1024-bit RSA keys possibly insecure

Securty Focus/BugTraq ^ | Mar 24 2002 | Lucky Green

[zeugma]

To: BugTraq
Subject: 1024-bit RSA keys in danger of compromise
Date: Mar 24 2002 1:38AM
Author: Lucky Green [shamrock@cypherpunks.to]

As those of you who have discussed RSA keys size requirements with me over the years will attest to, I always held that 1024-bit RSA keys could not be factored by anyone, including the NSA, unless the opponent had devised novel improvements to the theory of factoring large composites unknown in the open literature. I considered this to be possible, but highly unlikely. In short, I believed that users' desires for keys larger than 1024-bits were mostly driven by a vague feeling that "larger must be better" in some cases, and by downright paranoia in other cases. I was mistaken.

Based upon requests voiced by a number of attendees to this year's Financial Cryptography conference , I assembled and moderated a panel titled "RSA Factoring: Do We Need Larger Keys?". The panel explored the implications of Bernstein's widely discussed Circuits for Integer Factorization: a Proposal".

Although the full implications of the proposal were not necessarily immediately apparent in the first few days following Bernstein's publication, the incremental improvements to parts of NFS outlined in the proposal turn out to carry significant practical security implications impacting the overwhelming majority of deployed systems utilizing RSA or DH as the public key algorithms.

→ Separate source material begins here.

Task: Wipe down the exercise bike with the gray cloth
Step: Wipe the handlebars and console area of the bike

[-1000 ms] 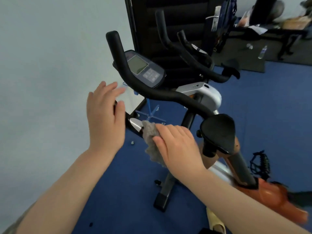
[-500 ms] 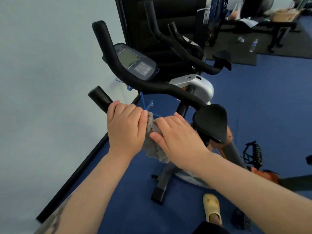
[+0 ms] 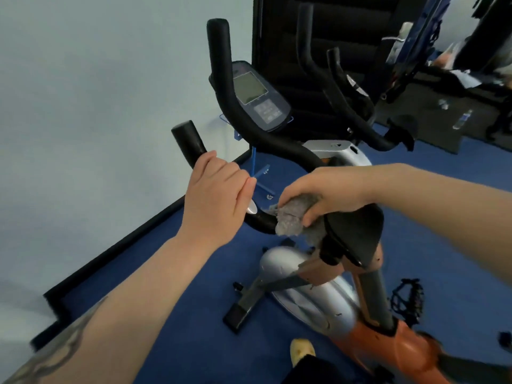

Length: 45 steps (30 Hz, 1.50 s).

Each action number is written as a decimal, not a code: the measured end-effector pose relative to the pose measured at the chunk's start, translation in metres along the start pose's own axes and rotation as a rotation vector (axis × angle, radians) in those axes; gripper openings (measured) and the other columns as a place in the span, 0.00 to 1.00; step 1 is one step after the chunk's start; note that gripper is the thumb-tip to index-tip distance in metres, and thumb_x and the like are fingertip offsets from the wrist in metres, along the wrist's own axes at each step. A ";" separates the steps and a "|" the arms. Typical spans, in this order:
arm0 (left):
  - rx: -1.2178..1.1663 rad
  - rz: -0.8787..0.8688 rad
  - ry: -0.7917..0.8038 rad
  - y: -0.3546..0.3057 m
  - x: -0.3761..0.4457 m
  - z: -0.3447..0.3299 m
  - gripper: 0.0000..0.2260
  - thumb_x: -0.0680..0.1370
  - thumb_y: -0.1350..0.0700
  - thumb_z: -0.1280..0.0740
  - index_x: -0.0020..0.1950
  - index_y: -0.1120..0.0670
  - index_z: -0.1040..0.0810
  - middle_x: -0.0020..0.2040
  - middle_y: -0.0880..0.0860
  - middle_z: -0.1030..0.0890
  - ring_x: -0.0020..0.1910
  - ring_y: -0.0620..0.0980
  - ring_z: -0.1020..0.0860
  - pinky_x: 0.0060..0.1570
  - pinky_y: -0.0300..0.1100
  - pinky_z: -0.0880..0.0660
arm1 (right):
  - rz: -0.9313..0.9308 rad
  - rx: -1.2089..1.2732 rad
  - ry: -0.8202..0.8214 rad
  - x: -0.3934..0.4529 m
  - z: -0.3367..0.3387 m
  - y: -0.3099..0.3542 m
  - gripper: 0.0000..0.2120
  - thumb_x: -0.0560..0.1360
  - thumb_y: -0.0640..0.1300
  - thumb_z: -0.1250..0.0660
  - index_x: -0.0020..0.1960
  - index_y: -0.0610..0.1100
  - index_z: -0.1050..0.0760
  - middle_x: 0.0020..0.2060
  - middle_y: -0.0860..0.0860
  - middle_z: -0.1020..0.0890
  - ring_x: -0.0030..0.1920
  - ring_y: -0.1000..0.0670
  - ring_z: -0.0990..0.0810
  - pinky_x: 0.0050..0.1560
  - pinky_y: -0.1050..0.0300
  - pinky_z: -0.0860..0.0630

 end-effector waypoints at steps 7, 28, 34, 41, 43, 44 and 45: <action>0.036 0.094 -0.102 -0.005 -0.002 -0.006 0.16 0.81 0.57 0.42 0.35 0.58 0.24 0.33 0.51 0.26 0.38 0.54 0.27 0.68 0.50 0.36 | 0.190 0.119 0.106 0.009 -0.004 -0.012 0.22 0.78 0.47 0.33 0.70 0.58 0.31 0.61 0.57 0.25 0.62 0.55 0.27 0.66 0.52 0.31; 0.060 0.243 -0.221 -0.013 -0.006 -0.008 0.17 0.80 0.59 0.46 0.33 0.58 0.26 0.34 0.51 0.25 0.41 0.54 0.25 0.65 0.50 0.36 | 0.436 -0.085 0.229 0.043 -0.019 0.017 0.21 0.80 0.63 0.47 0.56 0.46 0.34 0.45 0.52 0.24 0.48 0.48 0.23 0.56 0.49 0.28; 0.077 0.226 -0.214 -0.013 -0.008 -0.008 0.17 0.80 0.59 0.45 0.33 0.58 0.25 0.35 0.52 0.25 0.42 0.55 0.25 0.67 0.47 0.38 | 0.512 -0.227 0.036 0.034 -0.017 0.002 0.20 0.79 0.64 0.48 0.50 0.47 0.35 0.37 0.56 0.28 0.35 0.56 0.30 0.43 0.51 0.35; 0.047 0.211 -0.177 -0.012 -0.007 -0.007 0.17 0.79 0.60 0.45 0.34 0.58 0.25 0.35 0.52 0.24 0.43 0.53 0.26 0.68 0.45 0.39 | 0.420 -0.127 -0.004 0.040 -0.022 0.019 0.20 0.78 0.66 0.50 0.41 0.51 0.39 0.35 0.53 0.28 0.34 0.54 0.29 0.39 0.54 0.35; 0.061 0.164 -0.070 -0.010 -0.007 -0.002 0.16 0.80 0.59 0.45 0.37 0.57 0.24 0.38 0.51 0.23 0.45 0.53 0.25 0.68 0.45 0.40 | 0.431 -0.131 0.004 0.032 -0.019 0.011 0.19 0.78 0.66 0.47 0.46 0.50 0.36 0.37 0.54 0.26 0.36 0.53 0.28 0.42 0.54 0.34; 0.070 0.121 -0.009 -0.008 -0.007 0.001 0.15 0.81 0.58 0.45 0.39 0.57 0.23 0.40 0.51 0.22 0.46 0.54 0.24 0.69 0.45 0.40 | 0.425 -0.143 0.027 0.030 -0.019 0.009 0.19 0.77 0.66 0.45 0.49 0.50 0.36 0.38 0.55 0.26 0.37 0.54 0.28 0.45 0.53 0.34; 0.078 0.069 0.055 -0.004 -0.006 0.005 0.15 0.81 0.57 0.45 0.42 0.57 0.21 0.43 0.50 0.21 0.49 0.53 0.23 0.69 0.45 0.40 | 0.412 -0.161 0.045 0.029 -0.020 0.008 0.19 0.77 0.67 0.43 0.50 0.51 0.37 0.38 0.56 0.27 0.37 0.56 0.30 0.47 0.52 0.34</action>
Point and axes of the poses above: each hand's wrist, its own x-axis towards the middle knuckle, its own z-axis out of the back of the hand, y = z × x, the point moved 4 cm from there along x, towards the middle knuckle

Coincidentally, the day before the panel, Nicko van Someren announced at the FC02 rump session that his team had built software which can factor 512-bit RSA keys in 6 weeks using only hardware they already had in the office.

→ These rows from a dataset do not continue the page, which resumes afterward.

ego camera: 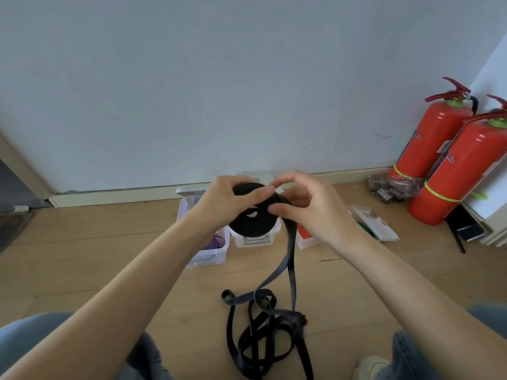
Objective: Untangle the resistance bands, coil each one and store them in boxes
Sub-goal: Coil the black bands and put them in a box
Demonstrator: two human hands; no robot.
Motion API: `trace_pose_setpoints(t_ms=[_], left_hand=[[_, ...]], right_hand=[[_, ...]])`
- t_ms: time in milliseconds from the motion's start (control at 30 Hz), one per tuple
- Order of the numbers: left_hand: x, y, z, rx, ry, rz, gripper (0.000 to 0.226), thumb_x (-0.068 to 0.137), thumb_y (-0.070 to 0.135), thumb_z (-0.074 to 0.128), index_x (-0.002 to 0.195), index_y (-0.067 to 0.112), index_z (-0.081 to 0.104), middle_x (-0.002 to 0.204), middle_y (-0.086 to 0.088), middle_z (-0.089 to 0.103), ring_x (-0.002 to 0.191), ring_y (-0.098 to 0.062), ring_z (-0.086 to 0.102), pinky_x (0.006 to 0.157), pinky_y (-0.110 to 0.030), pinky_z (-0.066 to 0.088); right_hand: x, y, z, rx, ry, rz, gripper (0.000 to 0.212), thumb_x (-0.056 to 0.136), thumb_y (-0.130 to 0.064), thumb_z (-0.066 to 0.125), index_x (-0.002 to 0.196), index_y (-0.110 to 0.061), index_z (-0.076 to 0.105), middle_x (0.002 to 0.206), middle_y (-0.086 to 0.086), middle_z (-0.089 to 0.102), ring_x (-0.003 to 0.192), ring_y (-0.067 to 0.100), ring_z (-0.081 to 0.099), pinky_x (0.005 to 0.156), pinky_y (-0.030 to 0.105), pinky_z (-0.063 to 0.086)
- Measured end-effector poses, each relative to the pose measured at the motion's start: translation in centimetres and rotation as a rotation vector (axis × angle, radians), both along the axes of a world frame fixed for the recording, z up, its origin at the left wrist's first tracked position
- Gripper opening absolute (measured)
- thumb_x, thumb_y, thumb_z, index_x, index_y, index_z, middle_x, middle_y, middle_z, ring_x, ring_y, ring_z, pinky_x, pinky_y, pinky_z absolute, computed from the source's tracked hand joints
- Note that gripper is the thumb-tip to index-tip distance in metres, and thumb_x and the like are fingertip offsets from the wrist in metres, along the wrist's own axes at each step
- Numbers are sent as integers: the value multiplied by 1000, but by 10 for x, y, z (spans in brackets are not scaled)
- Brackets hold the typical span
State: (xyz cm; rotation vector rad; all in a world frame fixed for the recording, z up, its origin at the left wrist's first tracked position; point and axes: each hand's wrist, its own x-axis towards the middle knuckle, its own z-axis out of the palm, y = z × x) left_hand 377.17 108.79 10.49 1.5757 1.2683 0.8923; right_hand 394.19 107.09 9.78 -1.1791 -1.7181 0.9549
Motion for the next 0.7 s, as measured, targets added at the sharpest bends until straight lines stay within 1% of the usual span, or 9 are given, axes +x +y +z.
trace_pose_setpoints(t_ms=[100, 200, 267, 367, 433, 500, 567, 633, 700], left_hand=[[0, 0, 1, 52, -33, 53, 16, 80, 30, 69, 78, 14, 69, 68, 1, 66, 64, -8, 61, 62, -21, 50], [-11, 6, 10, 76, -204, 155, 15, 82, 24, 68, 72, 13, 68, 64, 0, 64, 61, -11, 58, 59, -20, 48], [-17, 9, 15, 69, -333, 194, 16, 83, 23, 66, 70, 15, 69, 61, 4, 65, 58, -9, 58, 56, -17, 49], [-12, 8, 15, 63, -428, 241, 16, 84, 24, 65, 72, 14, 68, 61, 5, 66, 59, -9, 60, 57, -18, 50], [-5, 6, 15, 68, -468, 278, 17, 85, 25, 65, 73, 13, 67, 62, 4, 66, 61, -10, 60, 59, -19, 50], [-1, 5, 14, 67, -501, 302, 17, 85, 27, 65, 76, 13, 67, 66, 3, 66, 64, -11, 61, 60, -21, 51], [5, 2, 11, 26, -558, 313, 19, 85, 29, 64, 83, 11, 67, 75, -3, 67, 74, -16, 63, 69, -27, 54], [15, -3, 5, -8, -609, 334, 19, 85, 31, 64, 87, 13, 66, 83, -5, 67, 82, -19, 63, 78, -34, 54], [21, -7, 0, 23, -566, 349, 14, 85, 30, 64, 86, 16, 66, 82, -2, 67, 82, -17, 63, 78, -32, 52]], right_hand=[[0, -2, -3, -121, 87, 1, 31, 76, -18, 74, 100, -19, 55, 83, 4, 73, 75, 11, 70, 66, 20, 56], [6, -5, 0, -248, 260, 42, 20, 80, -15, 68, 97, -10, 59, 76, 5, 71, 67, 17, 69, 55, 16, 50], [8, -7, -1, -233, 244, 37, 14, 84, -17, 65, 96, -11, 60, 73, 4, 70, 60, 16, 65, 51, 16, 47], [0, -13, -3, -190, 190, 72, 21, 88, -24, 59, 105, -14, 51, 84, 4, 73, 59, 15, 63, 54, 16, 47], [-8, -16, -5, -165, 230, 107, 28, 87, -30, 57, 107, -16, 44, 92, 4, 73, 60, 16, 63, 55, 17, 48], [-13, -18, -7, -139, 267, 120, 34, 84, -34, 57, 107, -15, 41, 96, 3, 73, 60, 16, 62, 60, 21, 51], [-16, -17, -9, -131, 333, 96, 29, 88, -25, 58, 108, -12, 41, 92, 3, 73, 63, 16, 64, 63, 25, 55], [-18, -16, -12, -161, 434, 62, 24, 89, -17, 59, 107, -13, 43, 89, 5, 73, 72, 19, 68, 69, 26, 56], [-16, -16, -13, -202, 511, 29, 24, 87, -13, 61, 105, -14, 46, 87, 8, 73, 74, 21, 69, 70, 25, 55]])
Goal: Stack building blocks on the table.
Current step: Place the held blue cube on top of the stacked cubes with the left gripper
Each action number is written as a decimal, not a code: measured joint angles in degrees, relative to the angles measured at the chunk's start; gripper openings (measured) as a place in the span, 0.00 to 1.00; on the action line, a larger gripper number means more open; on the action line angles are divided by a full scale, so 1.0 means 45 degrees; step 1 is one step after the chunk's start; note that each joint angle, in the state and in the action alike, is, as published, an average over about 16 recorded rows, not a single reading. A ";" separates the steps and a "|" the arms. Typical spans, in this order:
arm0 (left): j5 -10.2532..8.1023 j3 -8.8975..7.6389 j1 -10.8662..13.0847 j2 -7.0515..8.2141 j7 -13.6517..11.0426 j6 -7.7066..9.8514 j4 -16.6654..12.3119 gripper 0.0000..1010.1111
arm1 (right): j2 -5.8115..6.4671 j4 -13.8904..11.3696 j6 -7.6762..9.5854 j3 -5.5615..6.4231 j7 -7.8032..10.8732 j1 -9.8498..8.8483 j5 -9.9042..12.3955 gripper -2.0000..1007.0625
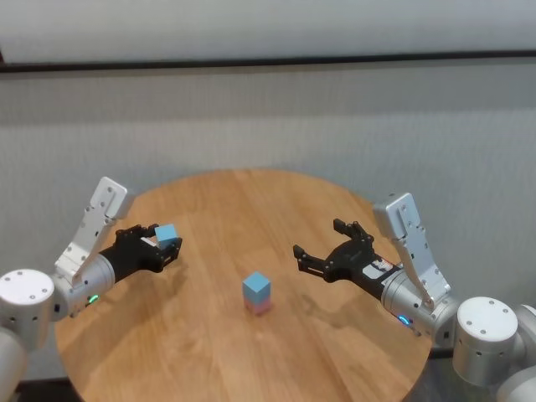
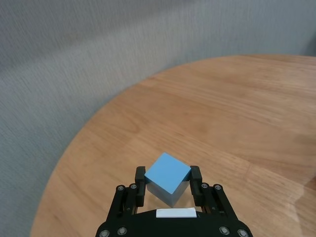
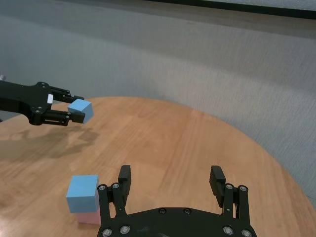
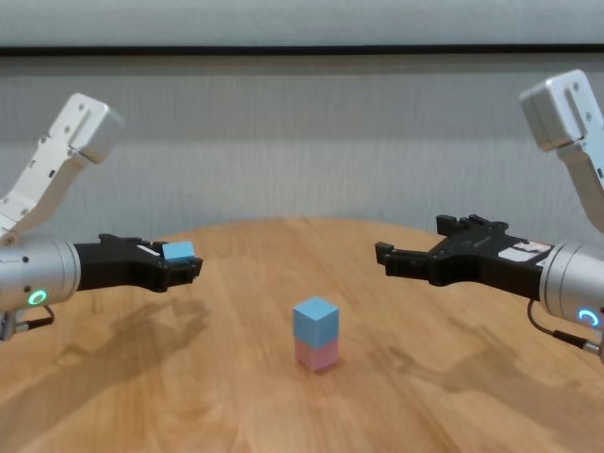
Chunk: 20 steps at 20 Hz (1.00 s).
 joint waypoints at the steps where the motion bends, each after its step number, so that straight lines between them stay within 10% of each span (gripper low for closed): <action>1: -0.0008 0.0017 0.0164 0.0090 0.0017 0.0144 -0.0386 0.55 | 0.0000 0.0000 0.0000 0.0000 0.0000 0.0000 0.0000 1.00; 20: -0.0507 0.0728 0.2299 0.1605 -0.0814 0.1925 -0.5547 0.55 | 0.0000 0.0000 0.0000 0.0000 0.0000 0.0000 0.0000 1.00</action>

See the rest of the post at... http://online.securityfocus.com/archive/1/263924

[zeugma]

I have hung out on the Cypherpunks mailing quite a bit over the past 6 or so years. The fellow who posted this is fairly well respected as far as crypto is concerned.

If you use GPG or PGP, I'd advise you consider his opinions.

[altair]

A cypherpunks bump. This is the real thing.

[PatrioticAmerican]

Why is it that people who have NO insider information or experience with the NSA spout about how the NSA can or cannot do something? Having worked in highly secured environments, I can say that 99.9999% of all comments are pure stupidity and ignorance. The job of the NSA is to both create encryption formulas for our use and to crack the other guy's. Now, if RSA was SOOOOO secure, then wouldn't the NSA just grab it and toss away what they are doing? If RSA was soooo good, then wouldn't the other guy just use it and baffle the NSA? It always seems that some academic in a university always wants us to beleive that he "knows many people in the NSA" and that he can tell us that his system is secure, as thought his "friends" in the NSA have told him our most classified secrets about our crypto capabilities. RSA is 30 years old. How long do ya think it takes the NSA to crack it? How long do you think the NSA keeps their routines in service? 30 years? I bet not.